▶ **What is needed**
From the entries that follow, copy each line containing the word "camera".
****************************************
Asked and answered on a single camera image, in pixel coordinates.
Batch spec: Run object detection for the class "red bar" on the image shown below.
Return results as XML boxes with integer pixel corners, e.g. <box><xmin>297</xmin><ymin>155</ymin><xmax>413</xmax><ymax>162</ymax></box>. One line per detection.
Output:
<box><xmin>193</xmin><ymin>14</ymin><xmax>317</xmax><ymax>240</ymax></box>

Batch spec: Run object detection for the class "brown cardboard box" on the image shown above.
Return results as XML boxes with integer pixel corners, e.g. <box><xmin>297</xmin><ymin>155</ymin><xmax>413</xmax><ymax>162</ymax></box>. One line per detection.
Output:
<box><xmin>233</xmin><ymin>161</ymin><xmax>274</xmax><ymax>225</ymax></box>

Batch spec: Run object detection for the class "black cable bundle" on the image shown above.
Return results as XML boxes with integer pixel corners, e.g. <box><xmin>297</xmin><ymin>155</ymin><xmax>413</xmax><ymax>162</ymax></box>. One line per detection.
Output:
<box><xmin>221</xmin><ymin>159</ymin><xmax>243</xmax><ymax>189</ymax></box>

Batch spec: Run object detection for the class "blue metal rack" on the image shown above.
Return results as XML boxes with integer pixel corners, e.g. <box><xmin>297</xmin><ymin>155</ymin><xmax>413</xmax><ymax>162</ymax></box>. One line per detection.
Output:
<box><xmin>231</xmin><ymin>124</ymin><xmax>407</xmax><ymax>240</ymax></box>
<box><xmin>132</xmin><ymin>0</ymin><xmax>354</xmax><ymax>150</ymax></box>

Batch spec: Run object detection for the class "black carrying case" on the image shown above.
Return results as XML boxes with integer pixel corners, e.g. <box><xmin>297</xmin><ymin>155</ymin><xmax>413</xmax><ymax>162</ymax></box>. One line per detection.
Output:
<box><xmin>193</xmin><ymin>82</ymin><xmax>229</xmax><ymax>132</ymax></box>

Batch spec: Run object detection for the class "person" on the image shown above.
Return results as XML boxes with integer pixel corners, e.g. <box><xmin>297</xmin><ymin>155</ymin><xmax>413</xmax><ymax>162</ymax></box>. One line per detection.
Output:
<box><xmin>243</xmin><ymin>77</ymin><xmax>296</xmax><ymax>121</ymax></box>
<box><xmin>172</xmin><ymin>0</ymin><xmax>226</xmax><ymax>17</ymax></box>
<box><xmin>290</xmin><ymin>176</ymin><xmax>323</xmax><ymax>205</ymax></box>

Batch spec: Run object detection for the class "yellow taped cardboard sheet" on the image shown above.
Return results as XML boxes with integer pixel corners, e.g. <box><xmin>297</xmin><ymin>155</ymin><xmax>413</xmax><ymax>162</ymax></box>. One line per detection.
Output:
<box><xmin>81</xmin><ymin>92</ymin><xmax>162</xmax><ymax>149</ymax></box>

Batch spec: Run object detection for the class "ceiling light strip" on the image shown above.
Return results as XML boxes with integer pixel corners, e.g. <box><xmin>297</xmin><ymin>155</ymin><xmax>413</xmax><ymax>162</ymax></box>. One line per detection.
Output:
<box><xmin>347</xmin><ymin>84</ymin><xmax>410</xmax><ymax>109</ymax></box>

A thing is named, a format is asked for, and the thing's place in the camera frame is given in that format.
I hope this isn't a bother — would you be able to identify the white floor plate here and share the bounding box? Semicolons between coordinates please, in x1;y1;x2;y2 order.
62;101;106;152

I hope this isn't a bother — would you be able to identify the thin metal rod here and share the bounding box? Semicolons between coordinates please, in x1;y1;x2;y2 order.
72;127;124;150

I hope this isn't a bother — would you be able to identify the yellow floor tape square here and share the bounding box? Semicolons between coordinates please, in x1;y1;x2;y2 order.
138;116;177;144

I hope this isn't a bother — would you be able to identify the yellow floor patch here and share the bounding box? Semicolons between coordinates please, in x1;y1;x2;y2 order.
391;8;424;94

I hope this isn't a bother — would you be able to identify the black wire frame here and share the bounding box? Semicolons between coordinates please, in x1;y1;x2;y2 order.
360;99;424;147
****************************************
▶ **Response**
Asked and answered on a single camera image, in pixel coordinates.
A thing is named, a format is asked for, and the thing's place in the camera frame is given in that format.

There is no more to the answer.